You are viewing a plain text version of this content. The canonical link for it is here.

Posted to user@nutch.apache.org by rubenll <ru...@hotmail.com> on 2007/11/02 18:17:37 UTC

restrict indexing only to a domain list with no using crawl-urlfilter

Hello, crawling in a intranet style it is easy to restrict domains only to a
list. I meant, only searching N levels but only in the domains (not external
links).

Using whole-web crawling is there any way to restrict indexing external
links for domains list with no using crawl-urlfilter??  It has no sense for
me using this file (a hard work).

Regards
rub
-- 
View this message in context: http://www.nabble.com/restrict-indexing-only-to-a-domain-list-with-no-using-crawl-urlfilter-tf4738836.html#a13551940
Sent from the Nutch - User mailing list archive at Nabble.com.

Re: restrict indexing only to a domain list with no using crawl-urlfilter

Posted by rubenll <ru...@hotmail.com>.

perfect, thank you very much

Rub


misc wrote:
> 
> 
> Hello-
> 
>     From the wiki faq.
> 
> Is it possible to fetch only pages from some specific domains?
> Please have a look on PrefixURLFilter. Adding some regular expressions to 
> the urlfilter.regex.file might work, but adding a list with thousands of 
> regular expressions would slow down your system excessively.
> 
> Alternatively, you can set db.ignore.external.links to "true", and inject 
> seeds from the domains you wish to crawl (these seeds must link to all
> pages 
> you wish to crawl, directly or indirectly).

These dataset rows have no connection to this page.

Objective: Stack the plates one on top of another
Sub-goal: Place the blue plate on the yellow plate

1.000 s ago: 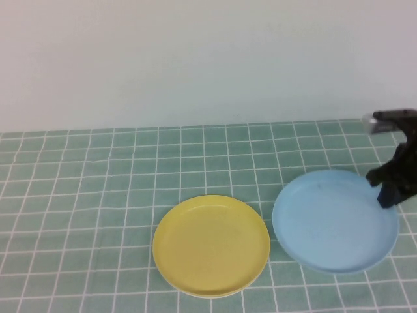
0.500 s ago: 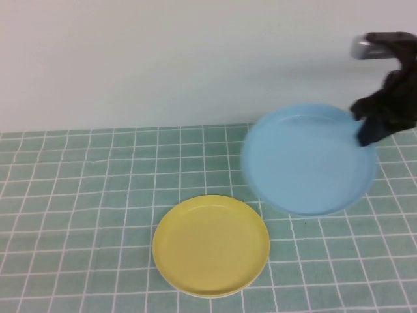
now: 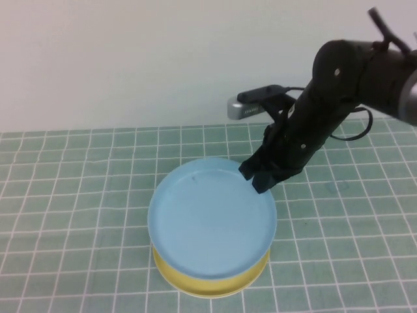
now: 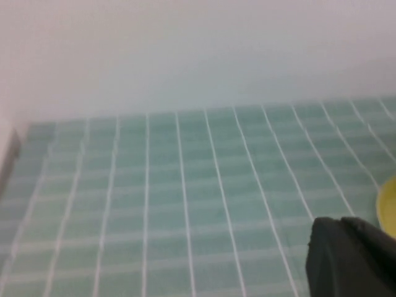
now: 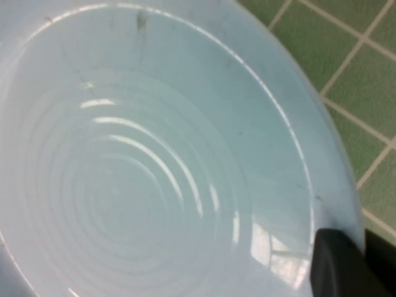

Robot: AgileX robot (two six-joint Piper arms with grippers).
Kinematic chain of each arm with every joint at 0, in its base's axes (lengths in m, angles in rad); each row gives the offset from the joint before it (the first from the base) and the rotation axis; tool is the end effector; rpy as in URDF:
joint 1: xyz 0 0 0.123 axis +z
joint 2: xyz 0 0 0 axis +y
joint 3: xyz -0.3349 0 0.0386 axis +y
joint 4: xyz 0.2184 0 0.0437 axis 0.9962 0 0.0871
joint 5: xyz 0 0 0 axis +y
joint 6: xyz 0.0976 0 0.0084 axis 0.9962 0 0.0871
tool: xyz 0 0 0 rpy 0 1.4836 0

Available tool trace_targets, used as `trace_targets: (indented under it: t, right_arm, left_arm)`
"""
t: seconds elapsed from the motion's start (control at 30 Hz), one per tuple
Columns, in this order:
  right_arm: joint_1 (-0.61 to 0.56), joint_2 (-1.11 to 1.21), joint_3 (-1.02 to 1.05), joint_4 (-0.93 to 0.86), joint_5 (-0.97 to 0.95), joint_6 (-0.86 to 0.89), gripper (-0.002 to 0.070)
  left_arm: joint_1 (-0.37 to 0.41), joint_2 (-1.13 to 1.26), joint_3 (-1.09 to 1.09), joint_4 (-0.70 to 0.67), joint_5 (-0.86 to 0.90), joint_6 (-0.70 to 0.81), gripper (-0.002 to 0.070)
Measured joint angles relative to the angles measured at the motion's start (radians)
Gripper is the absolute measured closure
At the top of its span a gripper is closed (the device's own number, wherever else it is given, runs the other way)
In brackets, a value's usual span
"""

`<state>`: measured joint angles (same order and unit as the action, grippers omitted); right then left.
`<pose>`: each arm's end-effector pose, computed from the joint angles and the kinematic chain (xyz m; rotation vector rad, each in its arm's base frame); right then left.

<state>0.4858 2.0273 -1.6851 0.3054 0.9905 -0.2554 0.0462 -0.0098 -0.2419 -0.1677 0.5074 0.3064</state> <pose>0.3730 0.2248 0.2853 -0.8530 2.6865 0.4514 -0.0379 -0.0097 0.2391 0.1578 1.7263 0.0811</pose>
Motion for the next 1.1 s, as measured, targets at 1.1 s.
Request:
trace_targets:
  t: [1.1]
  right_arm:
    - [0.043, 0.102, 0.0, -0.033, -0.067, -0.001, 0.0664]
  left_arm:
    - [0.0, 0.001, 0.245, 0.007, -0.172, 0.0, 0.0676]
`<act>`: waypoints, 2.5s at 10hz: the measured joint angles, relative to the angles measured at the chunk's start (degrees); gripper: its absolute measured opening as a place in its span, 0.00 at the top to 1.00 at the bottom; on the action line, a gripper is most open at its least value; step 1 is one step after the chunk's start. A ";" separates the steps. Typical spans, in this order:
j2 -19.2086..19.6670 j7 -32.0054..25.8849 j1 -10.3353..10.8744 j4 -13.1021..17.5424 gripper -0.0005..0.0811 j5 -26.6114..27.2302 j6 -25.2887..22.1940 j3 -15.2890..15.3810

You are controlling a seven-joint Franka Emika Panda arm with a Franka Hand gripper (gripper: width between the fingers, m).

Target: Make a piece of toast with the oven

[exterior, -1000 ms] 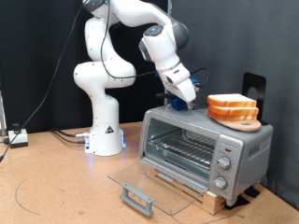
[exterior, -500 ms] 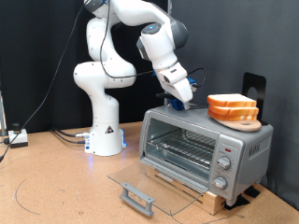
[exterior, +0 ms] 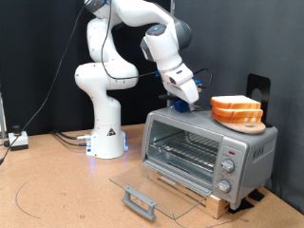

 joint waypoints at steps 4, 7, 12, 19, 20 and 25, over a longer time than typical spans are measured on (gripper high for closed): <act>-1.26 4.37 -0.17 -0.23 0.01 0.02 1.30 3.13; -1.34 4.36 -1.74 -0.15 0.12 -0.61 1.30 2.35; -1.34 3.77 -3.48 -0.08 0.51 -2.28 1.05 0.63; -2.76 3.79 -3.84 3.93 0.51 -4.62 -9.38 -9.18; -2.61 3.82 -3.84 4.01 0.51 -4.61 -9.29 -8.87; -3.83 3.64 -10.59 3.43 0.51 -9.52 -7.91 -12.57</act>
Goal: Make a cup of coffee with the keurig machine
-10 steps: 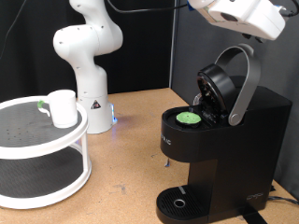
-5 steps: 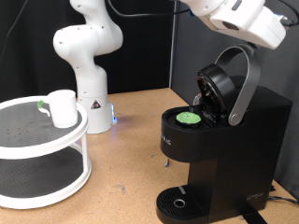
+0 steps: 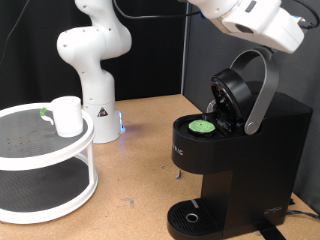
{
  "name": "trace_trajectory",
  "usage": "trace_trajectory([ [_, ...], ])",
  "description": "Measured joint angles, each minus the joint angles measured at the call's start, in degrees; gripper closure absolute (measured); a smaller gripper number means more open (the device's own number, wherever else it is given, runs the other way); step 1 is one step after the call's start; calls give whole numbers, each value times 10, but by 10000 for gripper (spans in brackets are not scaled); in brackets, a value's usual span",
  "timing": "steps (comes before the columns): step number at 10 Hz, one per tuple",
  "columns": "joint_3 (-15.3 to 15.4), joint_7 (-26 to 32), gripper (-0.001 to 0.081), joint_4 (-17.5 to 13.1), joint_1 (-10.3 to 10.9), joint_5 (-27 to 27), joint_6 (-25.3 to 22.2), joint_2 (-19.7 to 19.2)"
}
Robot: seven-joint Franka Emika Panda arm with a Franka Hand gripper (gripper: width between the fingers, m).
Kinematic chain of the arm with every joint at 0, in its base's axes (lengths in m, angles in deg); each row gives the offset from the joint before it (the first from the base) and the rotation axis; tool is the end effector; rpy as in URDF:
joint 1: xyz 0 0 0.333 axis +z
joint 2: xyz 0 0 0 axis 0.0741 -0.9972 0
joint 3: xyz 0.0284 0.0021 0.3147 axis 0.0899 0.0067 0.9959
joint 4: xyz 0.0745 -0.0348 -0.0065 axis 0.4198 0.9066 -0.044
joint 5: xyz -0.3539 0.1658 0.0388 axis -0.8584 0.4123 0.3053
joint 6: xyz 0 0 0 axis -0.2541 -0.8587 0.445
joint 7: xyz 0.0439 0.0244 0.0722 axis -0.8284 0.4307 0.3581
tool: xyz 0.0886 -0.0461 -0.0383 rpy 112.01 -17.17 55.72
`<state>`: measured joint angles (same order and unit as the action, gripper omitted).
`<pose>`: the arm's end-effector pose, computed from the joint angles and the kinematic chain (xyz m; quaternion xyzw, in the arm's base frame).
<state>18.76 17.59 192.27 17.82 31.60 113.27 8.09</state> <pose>0.5242 0.1673 0.4995 -0.8095 -0.3792 -0.1638 0.4173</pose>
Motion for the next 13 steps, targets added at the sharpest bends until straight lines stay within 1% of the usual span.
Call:
trace_trajectory([
  [2, -11, 4, 805, -2, -8, 3, -31, 8],
  [4, -21, 4, 805, -2, -17, 1, -48, 14],
  [7, -24, 11, 805, -4, -19, 11, -50, 14],
  [8, -23, 16, 805, -9, -18, 23, -50, 14],
  [10, -17, 17, 805, -21, -15, 30, -49, 14],
  [11, -12, 16, 805, -23, -14, 28, -47, 14],
  [13, 1, 7, 805, -21, -11, 3, -27, 9],
])
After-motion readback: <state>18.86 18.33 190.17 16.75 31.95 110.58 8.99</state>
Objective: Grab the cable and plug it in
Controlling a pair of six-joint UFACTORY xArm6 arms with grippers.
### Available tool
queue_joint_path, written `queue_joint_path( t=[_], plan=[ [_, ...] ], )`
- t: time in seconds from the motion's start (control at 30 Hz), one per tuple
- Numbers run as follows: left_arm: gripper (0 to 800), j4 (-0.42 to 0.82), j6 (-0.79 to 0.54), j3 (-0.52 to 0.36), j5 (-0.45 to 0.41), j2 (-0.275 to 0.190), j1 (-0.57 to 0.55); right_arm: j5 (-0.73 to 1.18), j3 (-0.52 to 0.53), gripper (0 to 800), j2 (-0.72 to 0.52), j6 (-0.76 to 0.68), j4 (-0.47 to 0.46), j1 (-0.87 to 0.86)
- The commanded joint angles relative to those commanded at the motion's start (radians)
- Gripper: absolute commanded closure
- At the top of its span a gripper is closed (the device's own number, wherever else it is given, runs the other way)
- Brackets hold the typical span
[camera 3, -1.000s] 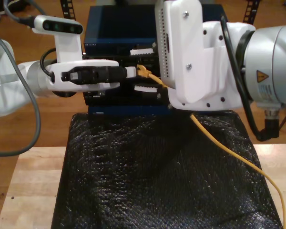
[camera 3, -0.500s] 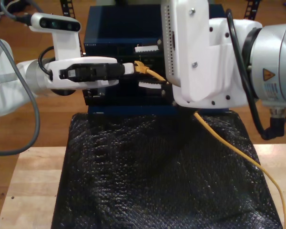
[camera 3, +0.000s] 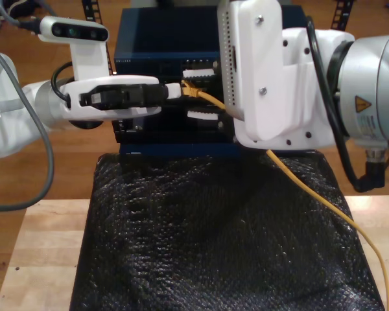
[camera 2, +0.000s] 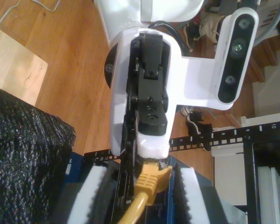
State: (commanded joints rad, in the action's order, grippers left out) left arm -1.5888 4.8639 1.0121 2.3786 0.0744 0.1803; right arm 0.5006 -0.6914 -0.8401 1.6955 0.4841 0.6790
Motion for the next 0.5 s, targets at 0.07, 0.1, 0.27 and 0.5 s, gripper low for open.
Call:
queue_joint_path(
  t=[0.07, 0.1, 0.27, 0.5],
  plan=[
    [764, 0.0, 0.0, 0.0, 0.0, 0.0, 0.0, 0.0, 0.0, 473, 0.0, 0.0, 0.0, 0.0],
    [764, 0.0, 0.0, 0.0, 0.0, 0.0, 0.0, 0.0, 0.0, 478, 0.0, 0.0, 0.0, -0.002],
    [764, 0.002, 0.002, 0.0, 0.0, 0.0, 0.0, 0.0, 0.002, 500, 0.0, 0.0, 0.0, -0.002],
    [764, 0.002, 0.003, 0.0, -0.002, 0.002, -0.002, 0.0, 0.0, 508, -0.008, -0.002, 0.0, 0.0]
  ],
)
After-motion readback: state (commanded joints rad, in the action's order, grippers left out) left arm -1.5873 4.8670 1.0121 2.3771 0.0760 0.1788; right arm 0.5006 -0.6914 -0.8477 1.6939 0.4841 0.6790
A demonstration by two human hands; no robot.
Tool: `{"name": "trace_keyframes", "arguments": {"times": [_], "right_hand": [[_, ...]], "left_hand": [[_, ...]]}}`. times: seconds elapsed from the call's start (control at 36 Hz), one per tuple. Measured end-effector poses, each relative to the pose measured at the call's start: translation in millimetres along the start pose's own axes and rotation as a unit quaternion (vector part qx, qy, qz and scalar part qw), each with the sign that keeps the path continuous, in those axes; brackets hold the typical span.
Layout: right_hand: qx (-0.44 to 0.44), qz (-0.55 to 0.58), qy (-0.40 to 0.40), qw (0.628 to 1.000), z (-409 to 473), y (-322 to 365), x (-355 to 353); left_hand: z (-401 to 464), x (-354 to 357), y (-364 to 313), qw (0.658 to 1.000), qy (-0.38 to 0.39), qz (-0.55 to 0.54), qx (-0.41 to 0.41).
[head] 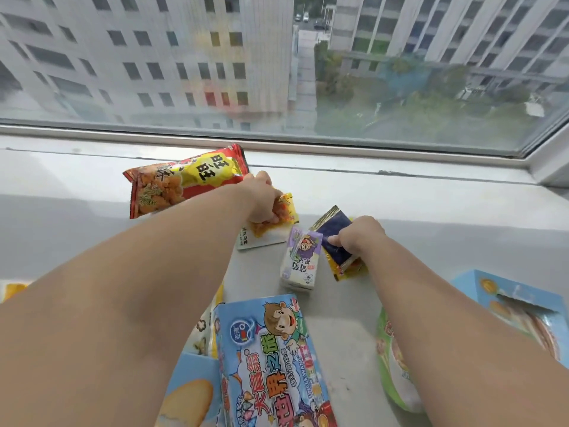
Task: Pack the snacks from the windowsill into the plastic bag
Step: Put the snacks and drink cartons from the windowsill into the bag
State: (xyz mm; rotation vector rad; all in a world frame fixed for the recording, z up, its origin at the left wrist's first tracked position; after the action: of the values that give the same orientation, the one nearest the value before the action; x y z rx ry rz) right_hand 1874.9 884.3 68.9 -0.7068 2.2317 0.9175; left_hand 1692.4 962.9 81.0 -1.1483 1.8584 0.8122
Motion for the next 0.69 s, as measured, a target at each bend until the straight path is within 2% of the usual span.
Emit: {"name": "trace_keyframes", "arguments": {"times": [0.17,0.25,0.39,0.58,0.69], "right_hand": [[-0.018,-0.020,-0.015,1.000,-5.8,-5.9,7.7],[-0.012,0.004,-0.018,1.000,-16.1,-13.5,11.9],[0.007,0.055,-0.029,0.998,-49.1,-27.4,18.7],[0.061,0.078,-0.040,0.994,-83.6,-38.3,34.8],[0.073,0.184,-0.006,0.980,-93.2,-35.2,48.8]], "left_hand": [[-27.3,17.4,-2.6,0.998,-0.051,-0.036,-0.016],[-46.5,29.6,-7.4,0.992,-0.109,-0.061,-0.019],[-85.4,57.0,-20.3,0.983,-0.148,-0.100,-0.029],[-126.2,61.2,-28.3,0.955,-0.102,-0.241,-0.138],[-129.1,55.3,-39.8,0.920,-0.068,-0.350,-0.163]]}}
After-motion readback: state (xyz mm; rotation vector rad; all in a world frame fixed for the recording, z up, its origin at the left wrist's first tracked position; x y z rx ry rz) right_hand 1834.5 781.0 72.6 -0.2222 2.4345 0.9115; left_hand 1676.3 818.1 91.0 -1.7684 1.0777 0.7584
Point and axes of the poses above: each hand's wrist, its own z-axis towards the middle knuckle, its own x-axis out of the palm, y = z × x, the point moved 5 cm from there along z, towards the middle knuckle, and after that the axes turned 1 degree about y, right-handed, at the moved point
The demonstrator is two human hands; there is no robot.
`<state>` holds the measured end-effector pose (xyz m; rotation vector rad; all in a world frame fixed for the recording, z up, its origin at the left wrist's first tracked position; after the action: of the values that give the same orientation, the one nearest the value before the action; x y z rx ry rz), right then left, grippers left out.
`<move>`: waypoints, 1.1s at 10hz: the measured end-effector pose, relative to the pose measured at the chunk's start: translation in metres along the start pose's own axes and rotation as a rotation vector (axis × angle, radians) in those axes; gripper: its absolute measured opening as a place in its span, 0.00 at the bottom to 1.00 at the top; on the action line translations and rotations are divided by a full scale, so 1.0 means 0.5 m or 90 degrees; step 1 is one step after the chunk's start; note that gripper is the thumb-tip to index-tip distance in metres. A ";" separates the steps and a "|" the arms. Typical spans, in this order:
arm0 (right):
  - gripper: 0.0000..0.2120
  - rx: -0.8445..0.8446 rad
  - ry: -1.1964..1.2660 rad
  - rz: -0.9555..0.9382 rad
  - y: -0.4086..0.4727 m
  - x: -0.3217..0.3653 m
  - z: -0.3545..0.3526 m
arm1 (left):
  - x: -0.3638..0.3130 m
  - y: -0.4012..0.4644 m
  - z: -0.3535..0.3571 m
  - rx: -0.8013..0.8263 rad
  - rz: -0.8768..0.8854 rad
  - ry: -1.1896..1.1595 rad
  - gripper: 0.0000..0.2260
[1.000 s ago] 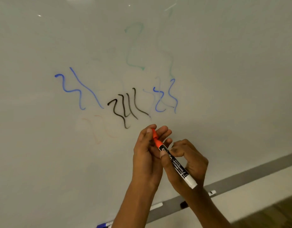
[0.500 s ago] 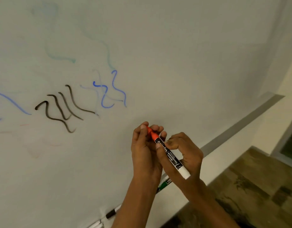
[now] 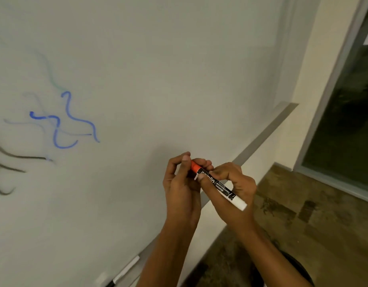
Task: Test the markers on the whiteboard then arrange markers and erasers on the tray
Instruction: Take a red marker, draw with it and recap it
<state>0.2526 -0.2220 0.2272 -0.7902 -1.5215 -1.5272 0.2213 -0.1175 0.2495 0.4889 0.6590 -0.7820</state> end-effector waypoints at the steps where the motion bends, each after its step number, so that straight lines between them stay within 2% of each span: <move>1: 0.07 -0.030 -0.013 0.080 -0.013 -0.021 -0.023 | 0.042 -0.007 0.014 0.030 -0.004 -0.002 0.06; 2: 0.07 -0.062 0.008 0.127 -0.018 -0.040 -0.056 | 0.087 -0.002 0.027 0.070 -0.036 0.013 0.06; 3: 0.04 -0.051 0.032 0.320 -0.003 -0.090 -0.100 | 0.149 0.005 0.024 0.115 -0.102 0.080 0.05; 4: 0.06 -0.115 0.308 0.592 -0.022 -0.189 -0.164 | 0.240 -0.001 -0.002 0.143 -0.158 0.212 0.03; 5: 0.10 -0.229 0.613 0.792 -0.076 -0.291 -0.223 | 0.342 -0.032 -0.032 0.186 -0.177 0.339 0.04; 7: 0.14 -0.370 0.582 0.907 -0.194 -0.463 -0.330 | 0.547 -0.105 -0.088 0.346 -0.318 0.541 0.05; 8: 0.13 -0.407 0.559 0.972 -0.240 -0.528 -0.371 | 0.607 -0.137 -0.102 0.410 -0.388 0.601 0.08; 9: 0.14 -0.445 0.582 0.986 -0.248 -0.570 -0.401 | 0.639 -0.141 -0.098 0.440 -0.422 0.617 0.10; 10: 0.16 -0.536 0.601 1.022 -0.255 -0.604 -0.431 | 0.649 -0.125 -0.097 0.425 -0.441 0.616 0.09; 11: 0.25 -0.615 0.611 1.119 -0.276 -0.633 -0.447 | 0.634 -0.092 -0.110 0.399 -0.442 0.603 0.09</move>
<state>0.3048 -0.4153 -0.1324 -1.0872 0.7716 -0.7394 0.3347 -0.2644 -0.0175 1.2739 1.5177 -1.4366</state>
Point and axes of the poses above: each hand's wrist, its own y-axis towards the middle knuckle, its own z-axis out of the palm, x = y × z, the point moved 3 cm from there along y, towards the middle knuckle, and after that the axes turned 11 degrees about z, right-handed, at the moved point
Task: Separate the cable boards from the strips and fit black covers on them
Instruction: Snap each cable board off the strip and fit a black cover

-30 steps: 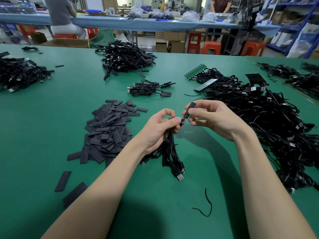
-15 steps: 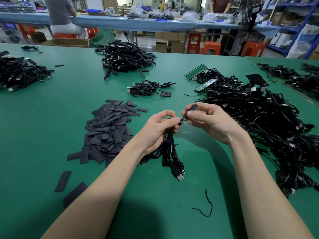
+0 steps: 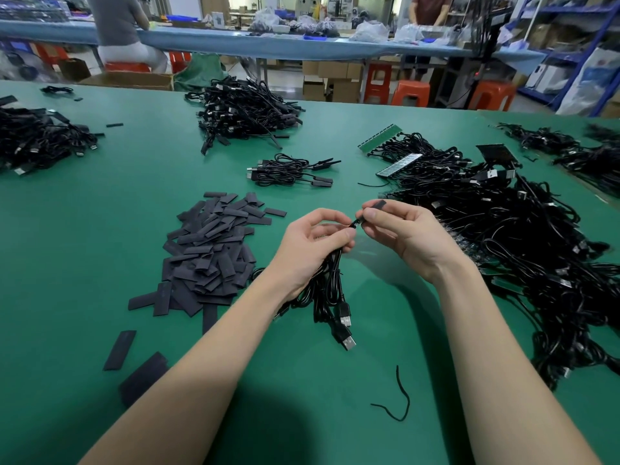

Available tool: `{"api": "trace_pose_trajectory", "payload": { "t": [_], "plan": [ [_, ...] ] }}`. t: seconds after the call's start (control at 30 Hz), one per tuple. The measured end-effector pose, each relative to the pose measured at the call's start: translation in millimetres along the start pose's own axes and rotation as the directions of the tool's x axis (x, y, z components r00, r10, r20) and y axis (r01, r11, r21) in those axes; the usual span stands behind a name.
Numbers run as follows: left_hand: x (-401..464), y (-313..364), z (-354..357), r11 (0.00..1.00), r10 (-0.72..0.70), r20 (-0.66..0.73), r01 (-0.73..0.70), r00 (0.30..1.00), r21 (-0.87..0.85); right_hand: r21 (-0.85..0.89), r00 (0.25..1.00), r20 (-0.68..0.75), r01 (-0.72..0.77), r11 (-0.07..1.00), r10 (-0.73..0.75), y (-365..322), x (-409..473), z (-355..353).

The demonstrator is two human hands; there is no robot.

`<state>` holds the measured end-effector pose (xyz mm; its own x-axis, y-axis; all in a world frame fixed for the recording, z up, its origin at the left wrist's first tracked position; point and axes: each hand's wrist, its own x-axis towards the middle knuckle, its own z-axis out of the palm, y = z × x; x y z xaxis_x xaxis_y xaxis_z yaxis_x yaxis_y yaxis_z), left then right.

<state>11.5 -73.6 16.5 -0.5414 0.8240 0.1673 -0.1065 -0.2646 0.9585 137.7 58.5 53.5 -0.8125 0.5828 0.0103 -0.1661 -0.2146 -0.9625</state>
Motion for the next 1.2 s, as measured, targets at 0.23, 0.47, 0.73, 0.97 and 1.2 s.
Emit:
{"api": "trace_pose_trajectory", "payload": {
  "t": [0.23,0.47,0.73,0.97,1.2],
  "plan": [
    [-2.5,1.4,5.0,0.995,0.079,-0.058,-0.075,0.995,0.066,0.021,1.000,0.000,-0.019,1.000,0.019,-0.9,0.9,1.7],
    [-4.2,0.4,6.2,0.973,0.161,-0.064,-0.147,0.985,0.178,0.009,0.999,0.012,-0.039,0.999,0.038,0.4,1.6,3.4],
    [-3.9,1.9,4.2,0.994,0.095,-0.041,-0.093,0.995,0.052,-0.029,0.996,0.059,-0.071,0.997,0.073,0.3,0.9,2.0],
    [-4.7,6.5,0.8,0.987,-0.042,0.033,0.046,0.999,-0.155,-0.006,0.987,0.115,-0.111,0.994,0.111,1.2,-1.0,2.4],
    [-4.7,6.0,1.0,0.990,-0.049,0.029,0.052,0.998,-0.130,-0.042,0.985,0.141,-0.092,0.995,0.097,1.3,-1.9,2.7]
  ]
}}
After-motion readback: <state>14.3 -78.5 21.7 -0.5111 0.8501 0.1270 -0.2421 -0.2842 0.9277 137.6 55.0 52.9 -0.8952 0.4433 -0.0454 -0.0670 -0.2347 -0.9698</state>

Doing this will let the crawl
> go 
> through only these domains without leaving to start crawling external
> links. 
> Unfortunately there is no way to record external links encountered for 
> future processing, although a very small patch to the generator code can 
> allow you to log these links to hadoop.log.
> 
> 
> 
>     I use the second method.
> 
>                         see you
> 
>                             -Jim
> 
> 
> 
> 
> ----- Original Message ----- 
> From: "rubenll" <ru...@hotmail.com>
> To: <nu...@lucene.apache.org>
> Sent: Friday, November 02, 2007 10:17 AM
> Subject: restrict indexing only to a domain list with no using 
> crawl-urlfilter
> 
> 
>>
>> Hello, crawling in a intranet style it is easy to restrict domains only
>> to 
>> a
>> list. I meant, only searching N levels but only in the domains (not 
>> external
>> links).
>>
>> Using whole-web crawling is there any way to restrict indexing external
>> links for domains list with no using crawl-urlfilter??  It has no sense 
>> for
>> me using this file (a hard work).
>>
>> Regards
>> rub
>> -- 
>> View this message in context: 
>> http://www.nabble.com/restrict-indexing-only-to-a-domain-list-with-no-using-crawl-urlfilter-tf4738836.html#a13551940
>> Sent from the Nutch - User mailing list archive at Nabble.com.
>> 
> 
> 
> 

-- 
View this message in context: http://www.nabble.com/restrict-indexing-only-to-a-domain-list-with-no-using-crawl-urlfilter-tf4738836.html#a13562194
Sent from the Nutch - User mailing list archive at Nabble.com.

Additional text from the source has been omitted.